Each line of the data below containing "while" needs to be listed.

## RECORDS TO PROCESS
########
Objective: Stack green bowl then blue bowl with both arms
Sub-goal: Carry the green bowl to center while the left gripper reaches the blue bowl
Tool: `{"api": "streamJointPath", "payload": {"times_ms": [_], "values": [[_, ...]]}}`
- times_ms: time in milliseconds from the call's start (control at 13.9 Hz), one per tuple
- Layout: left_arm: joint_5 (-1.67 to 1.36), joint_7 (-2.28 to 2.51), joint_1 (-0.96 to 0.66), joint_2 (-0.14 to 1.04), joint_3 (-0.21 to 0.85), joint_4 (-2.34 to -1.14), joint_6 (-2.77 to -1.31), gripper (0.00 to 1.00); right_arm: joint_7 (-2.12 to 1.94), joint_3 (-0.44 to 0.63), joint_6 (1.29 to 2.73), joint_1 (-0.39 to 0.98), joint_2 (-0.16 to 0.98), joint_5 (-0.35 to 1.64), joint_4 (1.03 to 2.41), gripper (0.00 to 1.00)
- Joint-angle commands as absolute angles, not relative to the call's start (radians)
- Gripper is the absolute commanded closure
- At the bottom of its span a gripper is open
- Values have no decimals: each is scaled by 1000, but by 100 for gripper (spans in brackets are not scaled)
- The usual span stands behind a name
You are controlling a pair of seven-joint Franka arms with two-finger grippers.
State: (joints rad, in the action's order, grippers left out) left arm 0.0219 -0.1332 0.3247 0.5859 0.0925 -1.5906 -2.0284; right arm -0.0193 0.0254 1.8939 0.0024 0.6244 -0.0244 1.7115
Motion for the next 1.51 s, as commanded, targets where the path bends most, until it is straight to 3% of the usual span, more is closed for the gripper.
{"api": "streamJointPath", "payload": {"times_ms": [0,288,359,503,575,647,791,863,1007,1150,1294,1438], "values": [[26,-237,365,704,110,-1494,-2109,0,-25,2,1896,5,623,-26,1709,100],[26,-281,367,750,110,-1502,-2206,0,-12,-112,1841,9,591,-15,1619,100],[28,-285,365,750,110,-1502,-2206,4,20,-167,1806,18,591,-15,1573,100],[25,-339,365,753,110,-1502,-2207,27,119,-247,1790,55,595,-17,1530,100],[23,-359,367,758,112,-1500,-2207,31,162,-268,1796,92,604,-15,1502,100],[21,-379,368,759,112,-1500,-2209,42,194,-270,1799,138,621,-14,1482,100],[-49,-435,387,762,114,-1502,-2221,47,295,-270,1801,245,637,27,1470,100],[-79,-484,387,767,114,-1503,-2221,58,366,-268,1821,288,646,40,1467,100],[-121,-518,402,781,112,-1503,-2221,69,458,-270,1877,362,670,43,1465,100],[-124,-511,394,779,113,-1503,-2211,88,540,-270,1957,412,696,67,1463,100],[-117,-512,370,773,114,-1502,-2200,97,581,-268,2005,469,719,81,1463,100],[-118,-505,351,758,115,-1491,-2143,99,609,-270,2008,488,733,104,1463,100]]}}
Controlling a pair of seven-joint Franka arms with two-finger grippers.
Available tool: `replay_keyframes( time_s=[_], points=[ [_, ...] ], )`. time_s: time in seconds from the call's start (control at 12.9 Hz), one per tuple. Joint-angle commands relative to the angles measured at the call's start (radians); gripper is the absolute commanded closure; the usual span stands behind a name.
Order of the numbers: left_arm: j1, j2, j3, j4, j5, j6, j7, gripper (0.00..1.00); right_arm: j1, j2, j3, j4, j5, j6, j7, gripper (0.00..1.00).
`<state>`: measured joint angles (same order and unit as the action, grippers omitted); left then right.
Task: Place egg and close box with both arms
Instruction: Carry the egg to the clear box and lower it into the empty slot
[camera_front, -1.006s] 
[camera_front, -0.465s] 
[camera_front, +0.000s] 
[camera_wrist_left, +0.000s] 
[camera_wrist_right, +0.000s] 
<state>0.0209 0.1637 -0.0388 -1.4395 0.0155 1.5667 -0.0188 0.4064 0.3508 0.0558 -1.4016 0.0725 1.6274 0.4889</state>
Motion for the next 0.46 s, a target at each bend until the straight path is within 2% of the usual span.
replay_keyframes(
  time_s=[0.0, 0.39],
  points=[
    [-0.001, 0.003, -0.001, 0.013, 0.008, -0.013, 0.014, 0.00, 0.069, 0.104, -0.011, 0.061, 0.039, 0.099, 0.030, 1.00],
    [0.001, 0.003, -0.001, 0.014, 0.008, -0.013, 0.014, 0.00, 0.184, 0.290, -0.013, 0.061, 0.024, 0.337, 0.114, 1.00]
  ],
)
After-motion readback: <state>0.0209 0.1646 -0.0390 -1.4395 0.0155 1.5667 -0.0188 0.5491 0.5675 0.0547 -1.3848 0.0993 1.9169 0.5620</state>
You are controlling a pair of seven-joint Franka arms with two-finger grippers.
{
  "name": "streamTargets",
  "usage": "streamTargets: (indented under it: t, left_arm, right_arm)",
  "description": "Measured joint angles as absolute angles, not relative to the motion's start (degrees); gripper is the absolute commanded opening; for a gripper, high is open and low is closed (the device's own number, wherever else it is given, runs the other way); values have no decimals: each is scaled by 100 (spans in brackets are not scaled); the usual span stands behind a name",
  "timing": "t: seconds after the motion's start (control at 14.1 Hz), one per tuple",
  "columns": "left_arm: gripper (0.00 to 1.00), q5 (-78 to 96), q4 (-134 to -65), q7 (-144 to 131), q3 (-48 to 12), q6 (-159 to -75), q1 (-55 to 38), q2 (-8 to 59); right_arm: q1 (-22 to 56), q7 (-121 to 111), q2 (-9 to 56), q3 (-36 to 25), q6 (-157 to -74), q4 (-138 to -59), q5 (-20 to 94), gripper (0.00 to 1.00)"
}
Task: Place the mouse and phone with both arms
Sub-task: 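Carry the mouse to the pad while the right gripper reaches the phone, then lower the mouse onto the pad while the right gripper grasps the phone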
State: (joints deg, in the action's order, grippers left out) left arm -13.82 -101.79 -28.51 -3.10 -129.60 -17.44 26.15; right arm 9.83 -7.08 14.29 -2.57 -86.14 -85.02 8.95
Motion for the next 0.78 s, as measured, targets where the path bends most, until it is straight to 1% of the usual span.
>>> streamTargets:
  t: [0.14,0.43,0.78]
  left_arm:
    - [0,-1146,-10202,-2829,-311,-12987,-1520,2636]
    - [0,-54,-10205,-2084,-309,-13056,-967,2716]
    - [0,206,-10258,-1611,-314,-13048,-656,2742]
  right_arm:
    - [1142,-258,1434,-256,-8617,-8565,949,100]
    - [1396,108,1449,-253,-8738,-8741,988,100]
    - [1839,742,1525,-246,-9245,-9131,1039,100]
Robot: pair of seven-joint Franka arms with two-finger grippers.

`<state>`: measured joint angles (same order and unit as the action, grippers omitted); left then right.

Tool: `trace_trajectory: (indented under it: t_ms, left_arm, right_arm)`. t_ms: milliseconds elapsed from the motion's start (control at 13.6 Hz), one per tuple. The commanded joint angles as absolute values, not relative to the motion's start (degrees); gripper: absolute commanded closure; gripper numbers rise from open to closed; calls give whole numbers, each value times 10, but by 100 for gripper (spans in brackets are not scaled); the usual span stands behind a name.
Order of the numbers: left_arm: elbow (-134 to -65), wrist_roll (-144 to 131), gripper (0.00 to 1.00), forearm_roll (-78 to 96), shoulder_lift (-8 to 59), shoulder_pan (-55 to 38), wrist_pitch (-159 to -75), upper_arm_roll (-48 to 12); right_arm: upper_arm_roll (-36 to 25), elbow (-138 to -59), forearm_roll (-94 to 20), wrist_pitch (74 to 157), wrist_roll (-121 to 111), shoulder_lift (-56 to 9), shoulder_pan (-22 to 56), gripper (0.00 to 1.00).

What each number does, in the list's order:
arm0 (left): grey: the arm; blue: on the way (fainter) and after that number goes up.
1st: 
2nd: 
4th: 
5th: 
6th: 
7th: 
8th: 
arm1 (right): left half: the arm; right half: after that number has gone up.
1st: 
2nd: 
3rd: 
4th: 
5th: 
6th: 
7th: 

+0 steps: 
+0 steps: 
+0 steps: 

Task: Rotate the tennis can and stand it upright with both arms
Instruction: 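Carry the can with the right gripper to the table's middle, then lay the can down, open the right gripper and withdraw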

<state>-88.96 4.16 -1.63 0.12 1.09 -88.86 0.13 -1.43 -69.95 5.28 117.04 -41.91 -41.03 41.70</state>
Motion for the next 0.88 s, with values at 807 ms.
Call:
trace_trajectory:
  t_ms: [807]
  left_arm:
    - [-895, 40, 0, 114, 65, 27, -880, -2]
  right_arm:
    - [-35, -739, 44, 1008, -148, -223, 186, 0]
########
## WRITTEN RESPONSE
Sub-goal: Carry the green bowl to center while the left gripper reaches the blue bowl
Sub-task: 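Carry the mouse to the pad while the right gripper reaches the phone, then lower the mouse onto the pad while the right gripper grasps the phone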

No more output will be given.